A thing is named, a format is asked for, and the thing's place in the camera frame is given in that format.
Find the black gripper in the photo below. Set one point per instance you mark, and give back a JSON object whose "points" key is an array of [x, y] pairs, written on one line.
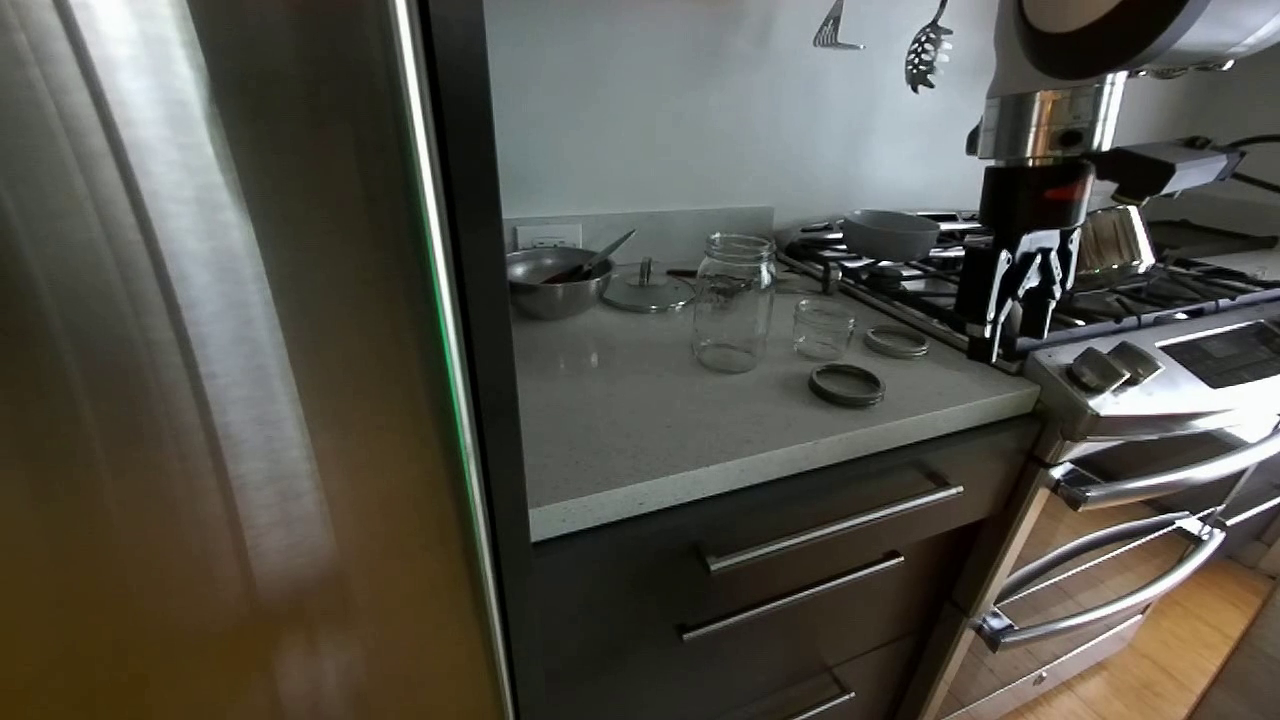
{"points": [[1038, 201]]}

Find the dark round jar cap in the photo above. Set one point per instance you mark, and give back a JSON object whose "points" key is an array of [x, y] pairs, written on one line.
{"points": [[847, 387]]}

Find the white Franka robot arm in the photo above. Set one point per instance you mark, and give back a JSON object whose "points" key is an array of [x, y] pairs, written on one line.
{"points": [[1133, 33]]}

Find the short clear glass jar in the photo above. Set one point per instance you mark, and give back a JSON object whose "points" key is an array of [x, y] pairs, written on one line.
{"points": [[826, 329]]}

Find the tall clear glass jar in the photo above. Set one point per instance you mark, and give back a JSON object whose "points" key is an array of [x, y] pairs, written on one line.
{"points": [[735, 312]]}

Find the grey stove knob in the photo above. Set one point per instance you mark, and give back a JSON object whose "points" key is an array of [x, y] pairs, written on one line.
{"points": [[1095, 369], [1138, 357]]}

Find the stainless steel gas range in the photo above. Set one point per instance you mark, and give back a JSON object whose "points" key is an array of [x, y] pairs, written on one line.
{"points": [[1173, 400]]}

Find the black hanging slotted spoon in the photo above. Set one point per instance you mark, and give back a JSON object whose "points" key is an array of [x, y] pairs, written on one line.
{"points": [[928, 54]]}

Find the black hanging spatula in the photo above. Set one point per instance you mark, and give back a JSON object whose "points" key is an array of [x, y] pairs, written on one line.
{"points": [[838, 33]]}

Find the glass pot lid with knob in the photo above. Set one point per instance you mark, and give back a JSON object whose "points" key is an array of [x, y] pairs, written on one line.
{"points": [[645, 288]]}

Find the metal spoon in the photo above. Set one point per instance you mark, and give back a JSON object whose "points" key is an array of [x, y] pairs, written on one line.
{"points": [[609, 250]]}

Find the metal mixing bowl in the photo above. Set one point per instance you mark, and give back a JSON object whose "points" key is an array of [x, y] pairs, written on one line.
{"points": [[554, 284]]}

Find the dark grey drawer cabinet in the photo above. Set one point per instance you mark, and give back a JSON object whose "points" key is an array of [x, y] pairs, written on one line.
{"points": [[626, 594]]}

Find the stainless steel refrigerator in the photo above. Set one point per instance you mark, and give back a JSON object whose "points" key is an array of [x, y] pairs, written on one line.
{"points": [[201, 400]]}

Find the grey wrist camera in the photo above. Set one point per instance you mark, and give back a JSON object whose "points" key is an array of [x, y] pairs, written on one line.
{"points": [[1165, 170]]}

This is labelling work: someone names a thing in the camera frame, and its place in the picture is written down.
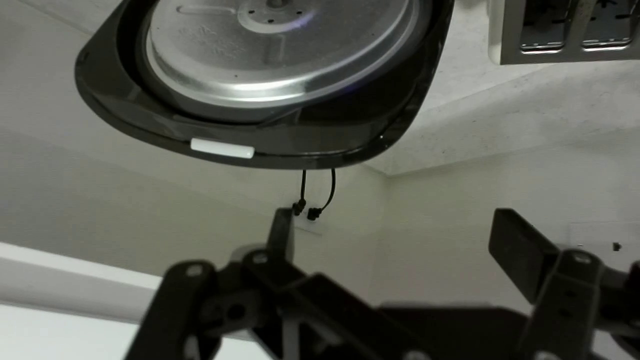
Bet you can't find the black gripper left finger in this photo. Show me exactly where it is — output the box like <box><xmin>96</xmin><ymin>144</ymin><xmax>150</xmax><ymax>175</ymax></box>
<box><xmin>122</xmin><ymin>206</ymin><xmax>430</xmax><ymax>360</ymax></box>

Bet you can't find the black rice cooker cord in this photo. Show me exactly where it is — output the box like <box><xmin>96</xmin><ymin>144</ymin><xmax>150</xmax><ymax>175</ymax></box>
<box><xmin>290</xmin><ymin>166</ymin><xmax>341</xmax><ymax>225</ymax></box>

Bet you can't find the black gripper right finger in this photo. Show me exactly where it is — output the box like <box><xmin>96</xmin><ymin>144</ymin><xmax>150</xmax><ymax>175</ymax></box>
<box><xmin>487</xmin><ymin>206</ymin><xmax>640</xmax><ymax>360</ymax></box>

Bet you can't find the black silver rice cooker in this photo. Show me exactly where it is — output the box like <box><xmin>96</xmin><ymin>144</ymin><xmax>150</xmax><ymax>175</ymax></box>
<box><xmin>73</xmin><ymin>0</ymin><xmax>458</xmax><ymax>172</ymax></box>

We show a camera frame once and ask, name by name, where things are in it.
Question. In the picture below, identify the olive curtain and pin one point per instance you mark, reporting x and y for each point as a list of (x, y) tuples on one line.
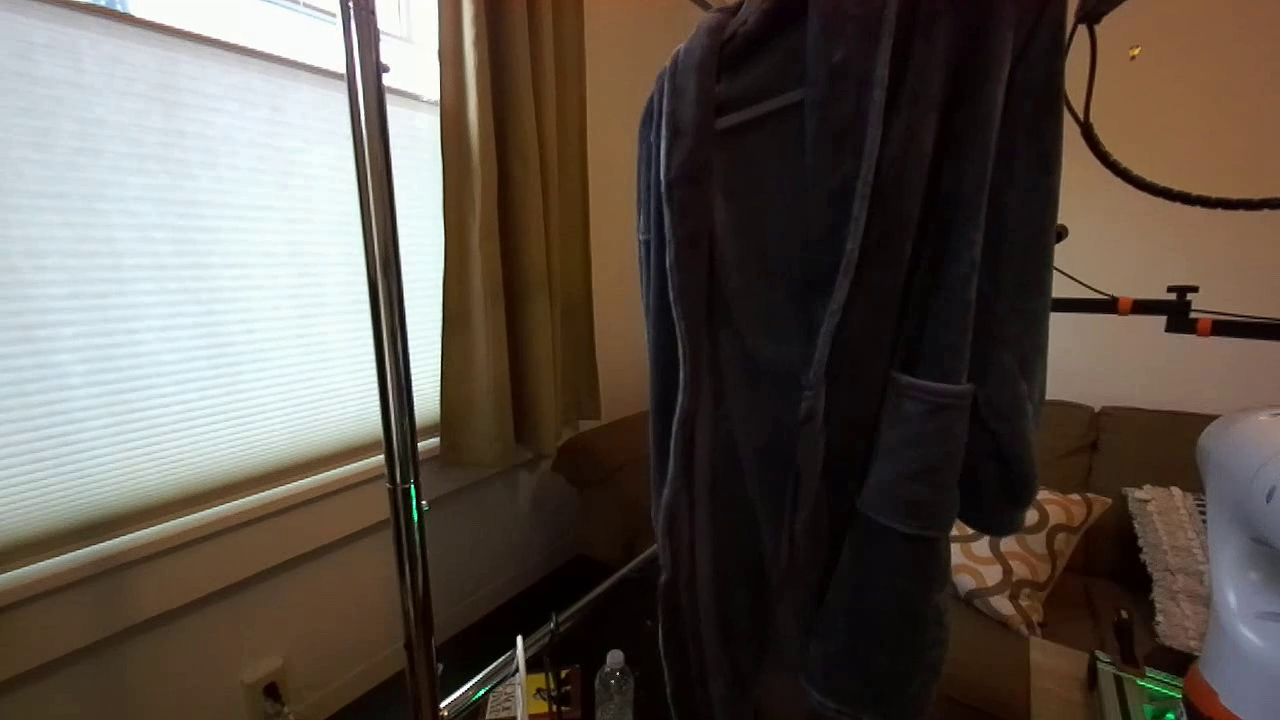
[(512, 225)]

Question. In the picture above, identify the brown couch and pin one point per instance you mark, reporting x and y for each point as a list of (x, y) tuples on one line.
[(1134, 445)]

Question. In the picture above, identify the metal clothes rack pole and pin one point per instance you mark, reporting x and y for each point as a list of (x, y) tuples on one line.
[(389, 334)]

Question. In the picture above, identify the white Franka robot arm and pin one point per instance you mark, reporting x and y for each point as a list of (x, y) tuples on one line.
[(1247, 560)]

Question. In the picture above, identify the clear water bottle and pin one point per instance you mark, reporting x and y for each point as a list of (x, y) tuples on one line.
[(614, 685)]

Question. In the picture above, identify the white knit blanket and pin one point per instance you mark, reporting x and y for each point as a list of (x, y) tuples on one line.
[(1175, 560)]

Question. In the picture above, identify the black orange camera mount arm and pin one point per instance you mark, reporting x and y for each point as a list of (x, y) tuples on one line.
[(1182, 310)]

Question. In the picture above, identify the gray robe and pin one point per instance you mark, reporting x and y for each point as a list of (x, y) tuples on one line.
[(826, 375)]

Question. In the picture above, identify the white window blind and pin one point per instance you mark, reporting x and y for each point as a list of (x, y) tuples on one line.
[(185, 265)]

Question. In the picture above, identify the brown white patterned pillow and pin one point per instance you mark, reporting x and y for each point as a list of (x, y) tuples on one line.
[(1024, 560)]

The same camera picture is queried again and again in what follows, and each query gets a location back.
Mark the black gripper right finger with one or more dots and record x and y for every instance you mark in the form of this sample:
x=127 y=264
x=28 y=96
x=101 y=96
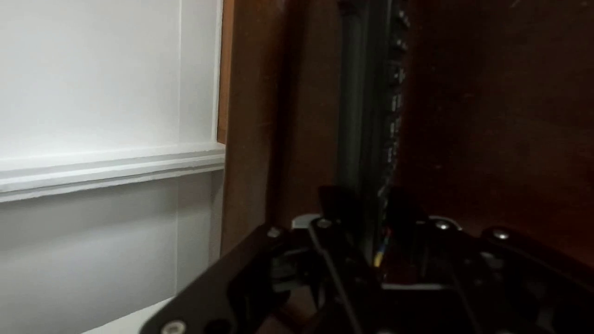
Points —
x=507 y=285

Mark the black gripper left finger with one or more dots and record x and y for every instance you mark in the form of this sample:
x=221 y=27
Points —
x=272 y=279

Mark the black remote with buttons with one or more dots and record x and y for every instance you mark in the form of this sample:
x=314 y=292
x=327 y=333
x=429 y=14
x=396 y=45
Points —
x=364 y=94

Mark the dark wooden side table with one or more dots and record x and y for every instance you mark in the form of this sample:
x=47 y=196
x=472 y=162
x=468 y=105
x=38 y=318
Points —
x=494 y=123

● ● ● ● ●

→ **EXERCISE DETAILS**
Every line from the one containing "Question. In the picture above, identify the black" through the end of the records is to be returned exactly, and those lines alone; pictures are dropped.

→ **SOLVED EXERCISE**
Question. In the picture above, identify the black orange camera mount arm and pin one point per instance you mark, reporting x and y for each point as a list of (x, y) tuples on one line.
[(1182, 310)]

Question. In the picture above, identify the gray robe and pin one point per instance you mark, reporting x and y for each point as a list of (x, y) tuples on one line.
[(826, 375)]

Question. In the picture above, identify the white window blind and pin one point per instance you mark, reporting x and y for each point as a list of (x, y) tuples on one line.
[(185, 265)]

Question. In the picture above, identify the brown white patterned pillow and pin one point per instance you mark, reporting x and y for each point as a list of (x, y) tuples on one line.
[(1024, 560)]

The same camera picture is queried again and again in what follows, and each query gets a location back.
Mark the black gripper right finger with one or more dots and record x and y for every instance you mark in the form of this sample:
x=127 y=264
x=28 y=96
x=101 y=96
Points —
x=507 y=285

Mark the black gripper left finger with one or more dots and record x and y for every instance you mark in the form of this sample:
x=221 y=27
Points —
x=272 y=279

Mark the black remote with buttons with one or more dots and record x and y for every instance you mark in the form of this sample:
x=314 y=292
x=327 y=333
x=429 y=14
x=396 y=45
Points —
x=364 y=94

Mark the dark wooden side table with one or more dots and record x and y for every instance you mark in the form of this sample:
x=47 y=196
x=472 y=162
x=468 y=105
x=38 y=318
Points —
x=494 y=123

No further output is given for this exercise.